Information shown section start

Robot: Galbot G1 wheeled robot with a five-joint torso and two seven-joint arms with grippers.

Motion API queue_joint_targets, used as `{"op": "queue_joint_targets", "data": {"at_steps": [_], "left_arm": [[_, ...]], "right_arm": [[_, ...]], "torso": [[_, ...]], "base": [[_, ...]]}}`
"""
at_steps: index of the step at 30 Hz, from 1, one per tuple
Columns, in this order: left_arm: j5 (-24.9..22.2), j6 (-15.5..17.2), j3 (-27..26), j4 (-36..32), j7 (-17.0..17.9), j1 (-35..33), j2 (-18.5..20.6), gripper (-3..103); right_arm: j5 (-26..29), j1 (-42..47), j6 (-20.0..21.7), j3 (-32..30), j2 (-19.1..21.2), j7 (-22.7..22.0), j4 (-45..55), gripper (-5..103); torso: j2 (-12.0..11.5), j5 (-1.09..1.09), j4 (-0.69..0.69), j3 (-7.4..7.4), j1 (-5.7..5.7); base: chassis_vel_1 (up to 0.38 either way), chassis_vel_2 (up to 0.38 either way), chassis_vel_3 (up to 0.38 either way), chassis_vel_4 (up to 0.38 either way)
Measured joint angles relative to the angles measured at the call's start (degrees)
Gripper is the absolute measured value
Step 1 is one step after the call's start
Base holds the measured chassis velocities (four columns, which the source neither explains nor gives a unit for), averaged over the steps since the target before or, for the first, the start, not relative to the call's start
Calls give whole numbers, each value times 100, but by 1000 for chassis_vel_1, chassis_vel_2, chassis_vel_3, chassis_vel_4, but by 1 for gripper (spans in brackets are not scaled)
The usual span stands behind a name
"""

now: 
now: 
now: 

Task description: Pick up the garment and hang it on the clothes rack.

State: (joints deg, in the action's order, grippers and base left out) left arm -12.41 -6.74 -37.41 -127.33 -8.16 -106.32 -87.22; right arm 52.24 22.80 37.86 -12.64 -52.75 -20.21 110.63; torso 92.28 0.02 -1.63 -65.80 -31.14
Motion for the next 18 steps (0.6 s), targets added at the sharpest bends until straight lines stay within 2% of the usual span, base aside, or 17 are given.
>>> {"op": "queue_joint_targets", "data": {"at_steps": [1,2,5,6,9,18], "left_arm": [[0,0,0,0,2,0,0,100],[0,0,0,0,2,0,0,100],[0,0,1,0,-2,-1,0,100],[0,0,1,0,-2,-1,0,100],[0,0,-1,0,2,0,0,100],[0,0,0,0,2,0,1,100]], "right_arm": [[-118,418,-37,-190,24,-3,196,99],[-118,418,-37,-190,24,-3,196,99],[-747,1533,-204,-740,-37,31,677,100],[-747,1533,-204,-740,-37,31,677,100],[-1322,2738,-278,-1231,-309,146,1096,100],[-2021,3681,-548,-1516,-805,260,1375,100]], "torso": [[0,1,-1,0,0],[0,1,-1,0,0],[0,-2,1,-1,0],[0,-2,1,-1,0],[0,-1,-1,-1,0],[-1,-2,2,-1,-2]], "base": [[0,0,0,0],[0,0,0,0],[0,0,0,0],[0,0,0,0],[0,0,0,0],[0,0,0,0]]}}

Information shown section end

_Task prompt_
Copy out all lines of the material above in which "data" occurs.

_Answer space_
Motion API queue_joint_targets, used as `{"op": "queue_joint_targets", "data": {"at_steps": [_], "left_arm": [[_, ...]], "right_arm": [[_, ...]], "torso": [[_, ...]], "base": [[_, ...]]}}`
>>> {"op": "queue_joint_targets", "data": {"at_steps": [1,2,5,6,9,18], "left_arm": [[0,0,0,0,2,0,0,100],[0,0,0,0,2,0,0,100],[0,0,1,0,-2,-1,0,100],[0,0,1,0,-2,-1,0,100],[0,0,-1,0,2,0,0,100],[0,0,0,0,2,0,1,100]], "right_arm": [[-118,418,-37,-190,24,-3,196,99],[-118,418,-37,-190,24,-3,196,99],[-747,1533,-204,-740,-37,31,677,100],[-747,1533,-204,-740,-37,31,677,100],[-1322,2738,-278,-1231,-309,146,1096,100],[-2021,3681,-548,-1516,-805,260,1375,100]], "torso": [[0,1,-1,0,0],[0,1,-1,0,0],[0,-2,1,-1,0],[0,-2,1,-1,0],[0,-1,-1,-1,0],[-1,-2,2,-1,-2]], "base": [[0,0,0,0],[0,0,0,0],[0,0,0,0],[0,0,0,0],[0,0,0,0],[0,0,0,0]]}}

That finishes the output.